Yi-Ren Ng (born September 21, 1979) is a Malaysian American scientist who is an assistant professor in the Department of Electrical Engineering & Computer Sciences at the University of California, Berkeley. He was the founder, executive chairman and CEO of Lytro, a Mountain View, California-based startup company. Lytro was developing consumer light-field cameras based on Ng's graduate research at Stanford University. Lytro ceased operations in late March 2018.

Biography
Ng was born in Malaysia, and immigrated to Australia at the age of 9. He earned a B.S. degree in mathematical and computational science in 2001, an M.S. in computer science in 2002, and a Ph.D. in computer science in 2006, all from Stanford University.
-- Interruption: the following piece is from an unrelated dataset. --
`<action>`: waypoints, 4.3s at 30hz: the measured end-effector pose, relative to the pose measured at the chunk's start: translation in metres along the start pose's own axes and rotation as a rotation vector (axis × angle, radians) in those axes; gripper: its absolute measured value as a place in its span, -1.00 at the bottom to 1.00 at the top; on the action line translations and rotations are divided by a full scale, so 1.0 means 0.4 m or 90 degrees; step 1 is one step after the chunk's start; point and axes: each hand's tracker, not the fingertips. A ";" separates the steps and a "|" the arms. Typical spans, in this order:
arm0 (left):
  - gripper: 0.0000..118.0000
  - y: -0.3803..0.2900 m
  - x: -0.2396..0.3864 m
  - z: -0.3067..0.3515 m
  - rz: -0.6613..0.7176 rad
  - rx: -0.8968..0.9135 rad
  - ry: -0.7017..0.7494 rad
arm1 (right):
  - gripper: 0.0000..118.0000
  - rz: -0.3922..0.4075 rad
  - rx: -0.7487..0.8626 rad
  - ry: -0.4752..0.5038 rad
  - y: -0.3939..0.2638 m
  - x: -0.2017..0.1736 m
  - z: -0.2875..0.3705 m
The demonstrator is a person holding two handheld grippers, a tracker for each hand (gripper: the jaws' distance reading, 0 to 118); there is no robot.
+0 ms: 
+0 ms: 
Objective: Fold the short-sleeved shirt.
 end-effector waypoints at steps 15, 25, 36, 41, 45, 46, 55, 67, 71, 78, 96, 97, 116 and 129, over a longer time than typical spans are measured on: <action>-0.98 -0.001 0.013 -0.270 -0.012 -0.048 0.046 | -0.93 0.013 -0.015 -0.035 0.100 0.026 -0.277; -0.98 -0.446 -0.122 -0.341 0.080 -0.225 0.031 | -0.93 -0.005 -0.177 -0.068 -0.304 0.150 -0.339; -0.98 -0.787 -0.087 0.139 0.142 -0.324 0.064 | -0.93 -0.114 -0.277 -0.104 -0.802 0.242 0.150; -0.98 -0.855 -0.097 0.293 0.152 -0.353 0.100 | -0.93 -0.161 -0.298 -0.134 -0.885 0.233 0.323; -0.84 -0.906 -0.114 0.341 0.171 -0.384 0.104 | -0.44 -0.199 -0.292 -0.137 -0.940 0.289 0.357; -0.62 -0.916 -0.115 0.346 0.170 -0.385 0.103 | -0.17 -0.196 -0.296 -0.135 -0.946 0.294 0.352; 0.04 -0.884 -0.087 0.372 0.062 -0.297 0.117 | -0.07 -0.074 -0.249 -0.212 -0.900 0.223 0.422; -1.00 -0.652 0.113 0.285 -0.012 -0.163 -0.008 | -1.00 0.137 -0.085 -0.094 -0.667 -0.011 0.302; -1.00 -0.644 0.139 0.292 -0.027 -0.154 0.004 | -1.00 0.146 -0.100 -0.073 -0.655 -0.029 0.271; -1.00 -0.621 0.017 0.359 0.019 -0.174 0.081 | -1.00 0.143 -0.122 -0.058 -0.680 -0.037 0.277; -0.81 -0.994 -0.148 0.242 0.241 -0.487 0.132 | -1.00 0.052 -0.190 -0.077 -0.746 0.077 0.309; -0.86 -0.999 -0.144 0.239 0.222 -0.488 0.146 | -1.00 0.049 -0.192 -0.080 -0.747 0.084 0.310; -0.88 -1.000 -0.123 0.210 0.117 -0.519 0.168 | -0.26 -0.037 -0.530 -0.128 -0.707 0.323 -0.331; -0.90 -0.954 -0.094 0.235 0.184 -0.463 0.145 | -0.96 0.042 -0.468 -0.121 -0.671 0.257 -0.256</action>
His doctoral dissertation, titled Digital Light Field Photography, received the 2006 ACM Doctoral Dissertation Award.

Business career
Ng interned at Microsoft from June 2000 to September 2000 and June 2003 to September 2003 while studying at Stanford. After graduation in 2006, Ng founded Lytro and was CEO for more than six years. On June 29, 2012, Ng announced that he would step aside as CEO in order to spend more time on the vision for the company and less on its day-to-day operations. Ng also would become executive chairman and remain at Lytro full-time. Charles Chi, then executive chairman, served as interim CEO until Ng chose former Ning chief Jason Rosenthal as Lytro's new CEO in March 2013 after a lengthy external search.

Academic
In 2013 Ng was awarded the Royal Photographic Society's Selwyn Award given to those under the age of 35 years who have conducted successful science-based research connected with imaging.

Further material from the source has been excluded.